Tafel

Olympisches Dorf unter Denkmalschutz –  Die EIG weist mit einer Tafel auf die Bedeutung hin

Vor der Enthüllung

Eine von der EIG gestiftete Tafel über den Denkmalschutz des Olympischen Dorfes wurde während des diesjährigen Sommerfestes am 13. Juli 2002 vom Vorstand der EIG enthüllt. Christa Epe, die Vorsitzende, erwähnte in ihrer Ansprache, dass viele berühmte Kulturstätten 100 Jahre und mehr warten mussten, um unter Denkmalschutz gestellt zu werden. Unser Dorf, das sich „in einem Ensemble von geschichtlicher, künstlerischer und städtebaulicher Bedeutung“ befindet, erhielt dieses Prädikat bereits nach 29 Jahren. Es gehört nun, wie auch die Sportstätten – Olympiastadion, Olympiahalle, Olympia-Schwimmhalle – und der Fernsehturm zum Ensemble Olympiapark.

 

 

 

V.l.n.r: Dr. Michael Scharmann, stellvertretender Vorsitzender, Christa Epe, Vorsitzende, Klaus Kreilich, Beiratsmitglied

Frau Epe führte weiter aus: “Die Würdigung eines so jungen Objekts wie unser Olympiadorf ist eine Besonderheit. Es bedeutet, dass es “erhaltenswürdig“ hinsichtlich seines “äußeren Erscheinungsbildes“ ist. In der vorausgegangenen Diskussion im Amt für Denkmalpflege stand im Vordergrund der Gesichtspunkt, dass heute die Idee und das Risiko, ein ganzes Stadtviertel nach einem theoretischen Modell zu planen und Konstruktionen wie z.B die Zeltdächer in der Gesellschaft nicht mehr durchsetzbar wären. Nur das Olympiadorf hat sich von allen andernorts gebauten Großsiedlungen erhalten ­ einzig funktionierend in Europa. Es wurde die besondere Wohnform und die einmalige architektonische Gestaltung ausgezeichnet.
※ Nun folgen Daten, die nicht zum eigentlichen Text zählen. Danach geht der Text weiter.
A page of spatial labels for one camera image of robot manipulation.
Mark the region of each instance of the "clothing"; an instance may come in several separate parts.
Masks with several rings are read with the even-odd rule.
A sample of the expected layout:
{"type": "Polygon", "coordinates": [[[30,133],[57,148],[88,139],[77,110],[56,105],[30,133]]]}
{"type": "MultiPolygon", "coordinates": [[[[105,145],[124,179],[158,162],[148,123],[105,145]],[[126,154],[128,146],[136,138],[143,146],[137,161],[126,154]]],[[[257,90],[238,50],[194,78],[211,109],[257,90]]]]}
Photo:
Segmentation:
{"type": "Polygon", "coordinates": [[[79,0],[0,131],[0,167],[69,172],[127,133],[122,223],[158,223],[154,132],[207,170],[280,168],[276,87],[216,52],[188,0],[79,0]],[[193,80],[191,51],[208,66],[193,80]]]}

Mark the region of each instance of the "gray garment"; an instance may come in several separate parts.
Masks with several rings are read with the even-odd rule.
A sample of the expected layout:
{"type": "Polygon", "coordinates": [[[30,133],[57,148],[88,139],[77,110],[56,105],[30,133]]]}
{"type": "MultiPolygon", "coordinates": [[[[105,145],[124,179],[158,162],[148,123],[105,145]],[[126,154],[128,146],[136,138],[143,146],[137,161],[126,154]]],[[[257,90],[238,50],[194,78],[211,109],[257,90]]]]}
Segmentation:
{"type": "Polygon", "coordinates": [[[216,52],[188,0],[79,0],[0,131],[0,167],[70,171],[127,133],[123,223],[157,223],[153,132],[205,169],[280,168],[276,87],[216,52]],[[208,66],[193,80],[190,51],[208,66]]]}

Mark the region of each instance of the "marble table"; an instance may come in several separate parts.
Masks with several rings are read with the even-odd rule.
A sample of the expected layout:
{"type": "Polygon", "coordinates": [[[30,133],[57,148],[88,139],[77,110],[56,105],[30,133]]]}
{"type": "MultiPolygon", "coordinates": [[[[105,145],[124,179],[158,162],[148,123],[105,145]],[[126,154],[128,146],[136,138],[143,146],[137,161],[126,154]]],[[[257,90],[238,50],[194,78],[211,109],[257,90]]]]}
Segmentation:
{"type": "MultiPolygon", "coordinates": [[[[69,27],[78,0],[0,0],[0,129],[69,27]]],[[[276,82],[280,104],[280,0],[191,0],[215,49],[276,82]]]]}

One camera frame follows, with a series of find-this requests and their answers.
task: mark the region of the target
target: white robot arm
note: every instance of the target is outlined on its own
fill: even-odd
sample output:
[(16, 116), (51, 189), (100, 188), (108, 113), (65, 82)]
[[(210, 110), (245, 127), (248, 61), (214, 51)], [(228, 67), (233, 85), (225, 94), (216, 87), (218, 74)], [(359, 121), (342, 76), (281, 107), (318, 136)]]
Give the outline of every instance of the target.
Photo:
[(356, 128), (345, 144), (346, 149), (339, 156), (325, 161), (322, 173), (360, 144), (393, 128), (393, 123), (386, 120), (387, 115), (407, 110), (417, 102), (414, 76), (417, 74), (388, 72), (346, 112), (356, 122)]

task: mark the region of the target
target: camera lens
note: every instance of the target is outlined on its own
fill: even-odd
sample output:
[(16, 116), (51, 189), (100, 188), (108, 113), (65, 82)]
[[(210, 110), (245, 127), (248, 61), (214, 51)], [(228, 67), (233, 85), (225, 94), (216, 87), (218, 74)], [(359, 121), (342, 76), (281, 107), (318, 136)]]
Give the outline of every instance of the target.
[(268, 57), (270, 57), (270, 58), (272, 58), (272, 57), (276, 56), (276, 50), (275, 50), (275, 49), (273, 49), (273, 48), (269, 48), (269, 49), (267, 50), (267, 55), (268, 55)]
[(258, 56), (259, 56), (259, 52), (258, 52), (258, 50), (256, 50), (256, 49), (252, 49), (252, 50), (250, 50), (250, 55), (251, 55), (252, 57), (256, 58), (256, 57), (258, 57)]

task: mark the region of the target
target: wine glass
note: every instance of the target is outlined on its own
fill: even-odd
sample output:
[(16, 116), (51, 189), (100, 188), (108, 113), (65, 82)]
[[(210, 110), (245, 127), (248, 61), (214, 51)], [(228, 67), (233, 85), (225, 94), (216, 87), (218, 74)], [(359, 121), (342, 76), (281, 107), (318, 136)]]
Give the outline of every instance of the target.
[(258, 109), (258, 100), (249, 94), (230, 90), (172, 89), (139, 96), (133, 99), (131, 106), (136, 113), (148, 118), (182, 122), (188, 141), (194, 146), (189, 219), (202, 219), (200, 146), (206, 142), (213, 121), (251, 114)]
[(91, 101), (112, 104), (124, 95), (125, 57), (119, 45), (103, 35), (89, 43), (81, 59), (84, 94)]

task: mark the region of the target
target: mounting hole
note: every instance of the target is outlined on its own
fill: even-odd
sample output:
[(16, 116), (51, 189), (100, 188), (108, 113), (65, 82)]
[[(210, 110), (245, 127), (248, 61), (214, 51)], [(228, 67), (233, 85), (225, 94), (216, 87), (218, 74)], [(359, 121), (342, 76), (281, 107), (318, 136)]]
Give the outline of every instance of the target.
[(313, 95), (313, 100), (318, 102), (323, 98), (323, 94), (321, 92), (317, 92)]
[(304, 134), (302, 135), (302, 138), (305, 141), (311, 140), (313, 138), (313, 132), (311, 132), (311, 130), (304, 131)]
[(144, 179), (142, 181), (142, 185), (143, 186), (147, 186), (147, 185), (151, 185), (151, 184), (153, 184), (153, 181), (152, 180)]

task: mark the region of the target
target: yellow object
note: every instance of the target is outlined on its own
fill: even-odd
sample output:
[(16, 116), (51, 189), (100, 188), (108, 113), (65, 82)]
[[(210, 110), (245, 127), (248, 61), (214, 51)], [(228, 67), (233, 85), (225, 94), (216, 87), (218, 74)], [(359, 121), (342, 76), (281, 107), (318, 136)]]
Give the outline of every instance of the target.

Doch der Denkmalschutz ist nicht nur eine Auszeichnung, sondern natürlich auch mit Auflagen verbunden, die uns Dorfbewohner, auch jeden einzelnen, bei Renovierungen und Veränderungen an unserem Eigentum betreffen. So wünschen und hoffen wir, dass diese uns nun attestierte Einmaligkeit des Olydorfes, trotz mancher Schwachstellen, auf lange Sicht erhalten bleibt.“

Die Tafel finden Sie an der Rampe vom U-Bahnhof zum Dorf an der rechten Wand neben dem Original-Dorfplan der Olympiade 1972.